While much progress came from mixing and matching adult chemo-therapies in young patients, specialists agree it will take more novel approaches to help the hardest-to-treat children. That’s because even cancers with the same name can act differently in children and in adults.

But there are so many more adult patients that it’s not profitable for drug companies to pursue pediatric cancer aggressively, the Institute of Medicine report says. A recent industry survey shows 32 products being tested for childhood cancers; about half are sold for adults and the rest are in more advanced testing for adults than children.

“If a drug cures 300 cancers a year, who’s going to pay for that drug?” asks Dr. Lee Helman, pediatric oncology chief at the National Cancer Institute. “It’s going to be a societal problem.”

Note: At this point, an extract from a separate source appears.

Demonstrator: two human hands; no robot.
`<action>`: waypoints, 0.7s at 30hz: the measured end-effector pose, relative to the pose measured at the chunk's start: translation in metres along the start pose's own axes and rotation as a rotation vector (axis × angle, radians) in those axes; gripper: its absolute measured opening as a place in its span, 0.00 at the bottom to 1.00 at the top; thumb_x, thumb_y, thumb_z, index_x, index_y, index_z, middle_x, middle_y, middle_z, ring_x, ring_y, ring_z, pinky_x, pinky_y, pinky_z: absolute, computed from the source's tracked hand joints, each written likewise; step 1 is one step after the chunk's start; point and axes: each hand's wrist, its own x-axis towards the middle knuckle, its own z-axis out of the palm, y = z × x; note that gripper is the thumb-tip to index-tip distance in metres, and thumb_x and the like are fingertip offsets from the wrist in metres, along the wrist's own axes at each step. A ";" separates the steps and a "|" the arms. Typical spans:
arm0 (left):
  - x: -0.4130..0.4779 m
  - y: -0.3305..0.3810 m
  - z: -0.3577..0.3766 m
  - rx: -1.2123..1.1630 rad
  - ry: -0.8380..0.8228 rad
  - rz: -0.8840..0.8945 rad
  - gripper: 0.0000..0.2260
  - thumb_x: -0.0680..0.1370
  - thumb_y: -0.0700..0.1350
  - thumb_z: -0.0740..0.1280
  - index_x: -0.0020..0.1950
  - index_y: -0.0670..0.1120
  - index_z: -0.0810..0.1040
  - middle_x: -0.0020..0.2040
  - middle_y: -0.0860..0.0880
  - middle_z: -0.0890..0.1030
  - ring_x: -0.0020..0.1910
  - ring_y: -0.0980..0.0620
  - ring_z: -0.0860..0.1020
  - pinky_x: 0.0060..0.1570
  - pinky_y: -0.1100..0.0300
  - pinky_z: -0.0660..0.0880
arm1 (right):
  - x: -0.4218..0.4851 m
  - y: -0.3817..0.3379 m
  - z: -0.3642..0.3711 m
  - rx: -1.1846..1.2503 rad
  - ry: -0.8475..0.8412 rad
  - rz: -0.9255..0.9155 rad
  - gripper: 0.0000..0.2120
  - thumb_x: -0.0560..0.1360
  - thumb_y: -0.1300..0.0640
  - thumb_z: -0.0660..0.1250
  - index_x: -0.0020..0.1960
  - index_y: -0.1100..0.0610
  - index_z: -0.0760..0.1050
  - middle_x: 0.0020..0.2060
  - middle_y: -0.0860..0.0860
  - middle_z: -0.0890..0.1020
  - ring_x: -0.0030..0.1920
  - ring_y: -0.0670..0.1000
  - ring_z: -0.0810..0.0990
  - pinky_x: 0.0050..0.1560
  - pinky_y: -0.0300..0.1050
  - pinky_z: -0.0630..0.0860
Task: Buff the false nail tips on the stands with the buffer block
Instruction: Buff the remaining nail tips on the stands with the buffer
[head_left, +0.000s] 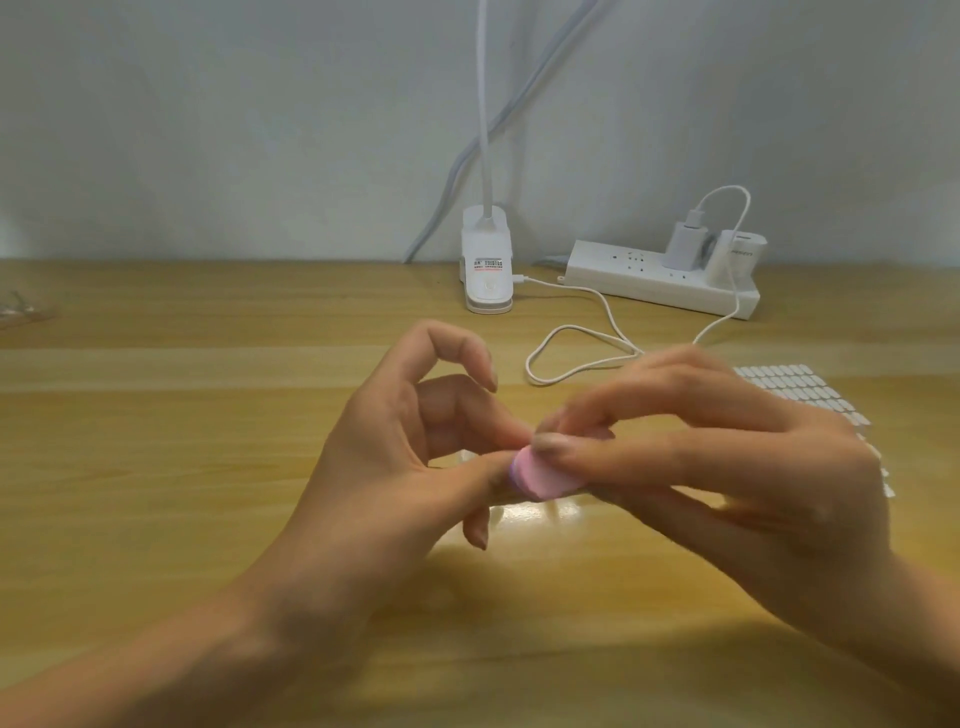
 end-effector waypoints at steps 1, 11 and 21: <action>0.000 0.000 -0.001 0.006 0.012 -0.003 0.21 0.62 0.40 0.82 0.44 0.53 0.74 0.33 0.49 0.82 0.34 0.45 0.82 0.23 0.65 0.71 | 0.001 0.004 -0.002 0.008 0.010 0.016 0.10 0.77 0.63 0.70 0.58 0.57 0.80 0.52 0.51 0.84 0.52 0.54 0.83 0.52 0.48 0.77; 0.016 0.005 -0.002 0.355 -0.020 0.190 0.21 0.74 0.37 0.75 0.63 0.50 0.72 0.42 0.50 0.85 0.50 0.54 0.85 0.55 0.62 0.78 | -0.004 0.039 -0.014 0.428 0.311 0.582 0.14 0.71 0.45 0.76 0.54 0.47 0.86 0.53 0.49 0.87 0.58 0.50 0.84 0.56 0.38 0.79; 0.019 -0.017 0.008 0.852 -0.122 0.125 0.30 0.72 0.46 0.74 0.66 0.67 0.63 0.43 0.65 0.82 0.49 0.64 0.79 0.61 0.50 0.70 | -0.012 0.041 -0.007 0.557 0.255 0.739 0.13 0.69 0.48 0.74 0.53 0.47 0.86 0.55 0.50 0.86 0.58 0.49 0.84 0.56 0.40 0.79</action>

Still, scientists hot on the trail of so-called targeted therapy – ways to attack molecular differences that make some cancers more aggressive – are trying to speed children’s access to early stage studies. Some examples:

“ Johns Hopkins University is about to start pediatric testing of a drug that blocks a mutation in a gene called FLT-3 that slashes survival for patients with acute myeloid leukemia.

“ The National Cancer Institute just began administering the highest child dose possible of BL22 in the study Killian Owen pioneered, based on analyses of the Atlanta boy’s preserved cells that found he had been given too small a dose to work.